I had the thrill of hearing a presentation made by former President Barack Obama at the ATD 2018 Conference last month. His message was not only inspiring, it also has great implications for the future and success of training.

One lesson he shared is that good old-fashioned values are as relevant as ever:

  • Honesty
  • Working hard
  • Kindness
  • Being useful
  • Carrying your weight
  • Being responsible

Our values prevail in every situation. We show them every day in how we conduct ourselves and how we treat others. There is no shortcut; we cannot abandon our values when it is convenient to do so to get what we want. It will not work in the long run.

Values get us through hard times because they give meaning and value to what we do, even if each action, in and of itself, does not seem significant.

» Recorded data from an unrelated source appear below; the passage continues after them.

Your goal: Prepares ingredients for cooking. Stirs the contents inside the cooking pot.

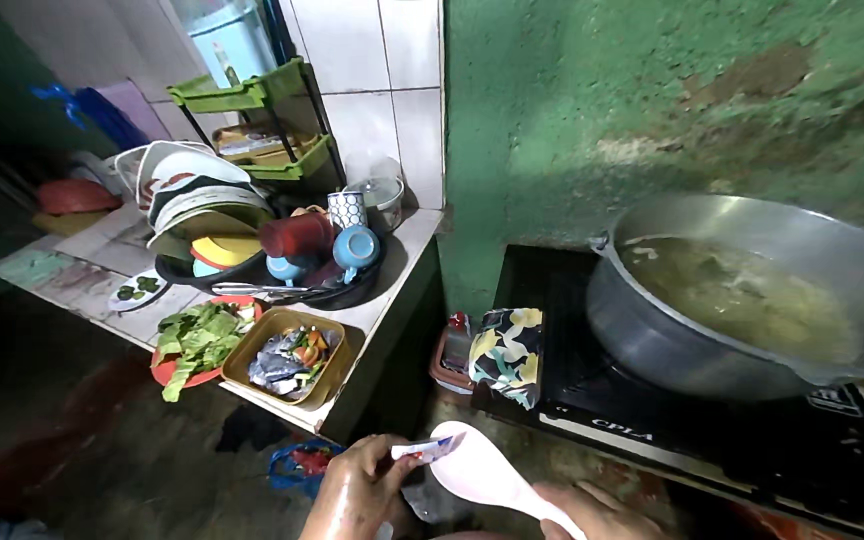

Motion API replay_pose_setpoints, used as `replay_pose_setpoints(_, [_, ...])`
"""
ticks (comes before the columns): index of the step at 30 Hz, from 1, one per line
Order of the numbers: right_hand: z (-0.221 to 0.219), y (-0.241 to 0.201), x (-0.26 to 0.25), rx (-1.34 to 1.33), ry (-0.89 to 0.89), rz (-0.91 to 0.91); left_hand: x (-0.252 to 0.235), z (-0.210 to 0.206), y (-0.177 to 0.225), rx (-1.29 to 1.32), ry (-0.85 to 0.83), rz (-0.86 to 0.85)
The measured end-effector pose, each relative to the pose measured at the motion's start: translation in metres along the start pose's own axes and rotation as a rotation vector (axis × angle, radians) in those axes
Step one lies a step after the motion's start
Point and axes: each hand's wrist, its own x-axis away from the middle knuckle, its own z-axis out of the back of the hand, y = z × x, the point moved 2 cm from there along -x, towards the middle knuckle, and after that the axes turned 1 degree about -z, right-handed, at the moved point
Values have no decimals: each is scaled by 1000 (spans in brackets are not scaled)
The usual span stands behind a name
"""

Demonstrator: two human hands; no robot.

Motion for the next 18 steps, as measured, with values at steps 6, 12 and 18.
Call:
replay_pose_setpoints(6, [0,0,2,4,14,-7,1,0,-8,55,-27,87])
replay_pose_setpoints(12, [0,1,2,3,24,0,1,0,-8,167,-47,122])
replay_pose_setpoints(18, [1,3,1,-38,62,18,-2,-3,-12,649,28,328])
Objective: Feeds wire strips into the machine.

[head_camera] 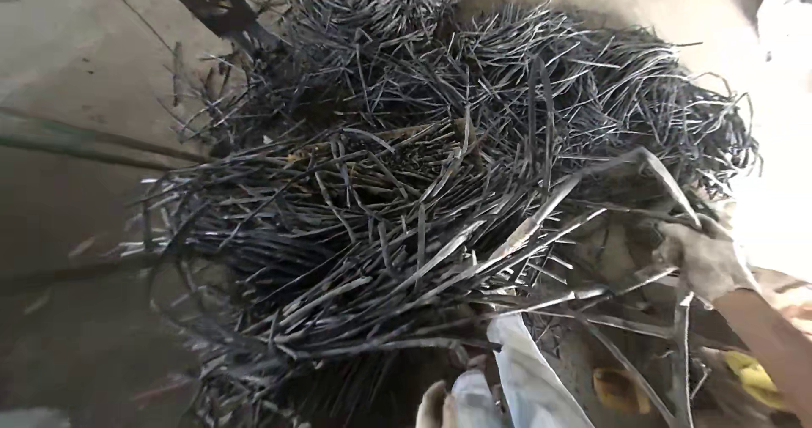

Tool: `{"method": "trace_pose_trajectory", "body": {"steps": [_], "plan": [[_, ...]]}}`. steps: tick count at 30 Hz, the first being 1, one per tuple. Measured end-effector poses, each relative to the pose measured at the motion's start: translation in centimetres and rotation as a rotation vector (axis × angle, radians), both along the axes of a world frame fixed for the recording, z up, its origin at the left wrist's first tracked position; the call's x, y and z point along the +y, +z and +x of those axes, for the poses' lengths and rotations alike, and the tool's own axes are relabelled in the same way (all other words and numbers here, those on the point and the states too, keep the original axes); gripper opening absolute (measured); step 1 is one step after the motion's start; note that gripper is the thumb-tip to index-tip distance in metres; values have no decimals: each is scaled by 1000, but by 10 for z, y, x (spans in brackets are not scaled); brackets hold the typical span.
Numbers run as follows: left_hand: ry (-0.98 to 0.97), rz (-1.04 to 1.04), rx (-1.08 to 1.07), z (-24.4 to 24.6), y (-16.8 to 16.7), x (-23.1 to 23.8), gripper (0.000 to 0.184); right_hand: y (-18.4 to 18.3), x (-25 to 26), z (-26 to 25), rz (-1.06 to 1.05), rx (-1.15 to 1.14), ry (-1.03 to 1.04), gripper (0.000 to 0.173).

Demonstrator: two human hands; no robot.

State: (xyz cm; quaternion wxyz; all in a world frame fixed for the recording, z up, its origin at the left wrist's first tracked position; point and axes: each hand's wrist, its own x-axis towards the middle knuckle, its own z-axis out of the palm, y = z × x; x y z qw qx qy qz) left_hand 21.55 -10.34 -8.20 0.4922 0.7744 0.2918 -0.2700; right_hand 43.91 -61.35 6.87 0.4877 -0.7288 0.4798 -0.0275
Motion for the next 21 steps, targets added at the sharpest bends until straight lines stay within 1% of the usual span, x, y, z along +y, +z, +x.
{"method": "trace_pose_trajectory", "body": {"steps": [2,3,5,6,8,11,12,14,15,16,17,18,20,21], "plan": [[-74,52,-81,16,16,9,50,40,12,-10,21,-50,-12,39],[-99,83,-129,25,24,12,56,60,26,-13,26,-57,19,40],[-129,177,-236,44,43,16,70,93,62,-17,4,-86,143,36],[-154,242,-284,55,53,19,78,104,80,-22,-16,-108,208,34],[-208,358,-399,78,71,19,95,112,110,-33,-67,-153,322,32],[-332,380,-573,115,89,9,120,102,132,-61,-172,-170,498,32],[-387,357,-599,128,95,3,124,99,139,-69,-230,-157,543,32],[-523,302,-593,148,104,-16,126,99,153,-83,-324,-135,608,32],[-598,253,-580,155,106,-29,123,101,159,-90,-349,-128,637,34],[-658,177,-586,160,107,-45,116,104,163,-95,-359,-115,661,36],[-683,77,-599,162,108,-61,102,107,167,-100,-366,-104,683,38],[-682,-34,-584,161,109,-77,84,110,170,-104,-369,-91,704,39],[-633,-174,-469,153,108,-100,49,116,170,-107,-383,-52,731,40],[-590,-200,-421,147,107,-108,42,118,167,-108,-392,-44,728,39]]}}
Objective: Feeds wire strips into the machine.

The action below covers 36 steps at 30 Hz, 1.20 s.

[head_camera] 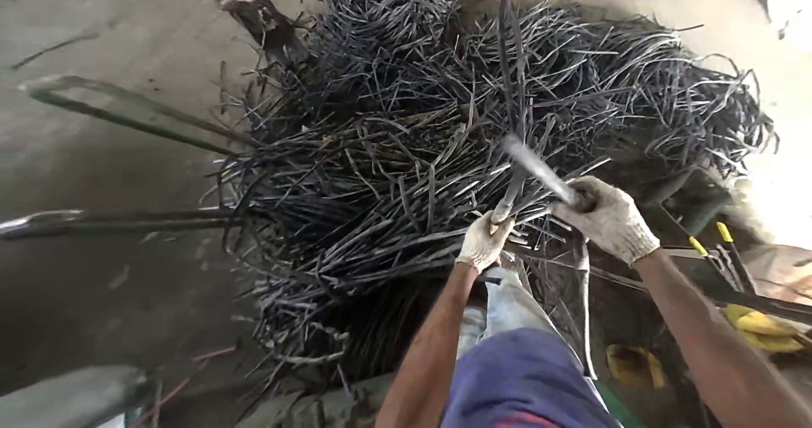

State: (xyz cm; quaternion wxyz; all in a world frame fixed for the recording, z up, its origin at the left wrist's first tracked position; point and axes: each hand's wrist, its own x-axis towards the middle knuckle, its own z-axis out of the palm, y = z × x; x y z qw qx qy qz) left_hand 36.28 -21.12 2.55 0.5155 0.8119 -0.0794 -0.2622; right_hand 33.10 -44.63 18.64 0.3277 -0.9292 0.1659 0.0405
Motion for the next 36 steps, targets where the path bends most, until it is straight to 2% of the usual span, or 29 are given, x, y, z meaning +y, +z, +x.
{"method": "trace_pose_trajectory", "body": {"steps": [2,3,5,7,11,13,15,18,21,24,26,28,30,33,36], "plan": [[72,-39,50,-8,17,-9,43,2,-11,-2,-36,-32,-49,32],[93,-77,56,-8,37,-10,44,6,-17,-3,-37,-57,-90,30],[100,-210,82,-1,98,-6,44,15,-27,-4,-5,-89,-173,35],[106,-422,-9,24,155,-9,32,22,-27,-2,42,-149,-219,41],[41,-701,-131,70,238,-21,29,58,-8,23,226,-408,-199,37],[28,-732,-178,72,266,-22,26,85,-3,33,280,-488,-179,38],[-33,-636,-293,74,286,-14,24,117,-7,46,379,-569,-185,38],[-182,-343,-482,74,287,8,31,149,-9,58,523,-632,-208,37],[-163,-290,-456,70,258,25,31,152,0,65,512,-634,-162,33],[14,-465,-322,58,236,43,30,131,10,67,377,-509,-118,34],[135,-529,-340,54,237,55,32,115,15,66,217,-379,-32,38],[171,-434,-451,53,254,70,29,98,18,61,43,-269,83,35],[129,-208,-627,56,279,84,26,84,18,57,-33,-208,123,33],[123,-21,-770,59,293,97,28,69,18,36,-2,-187,100,49],[234,40,-775,52,270,92,27,62,28,10,137,-206,39,70]]}}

So, how do your good values come through in your training evaluation efforts? Let’s explore honesty in training evaluation.

How Honest are the Questions you Ask?

To me, honest training evaluation starts with asking questions that get real information that people will feel comfortable to answer. By real information, I mean asking things that are actually important to the success of an initiative, and questions that might not have 100% positive responses.

For example, instead of asking what people liked most and least about training, which is interesting but not really that important, ask instead what part of the training they believe they will use in their work, and how. If they cannot describe how they will use what they learned in their work, you have a problem. Perhaps the training isn’t relevant to them. Or perhaps you didn’t show them clearly why it is relevant to their work. Or, they don’t feel confident to do what is asked, or you have not convinced them of the importance.

To see some examples of questions we think do a good job of getting at honest feedback, click here to see Kirkpatrick® Blended Evaluation Plan® Form samples.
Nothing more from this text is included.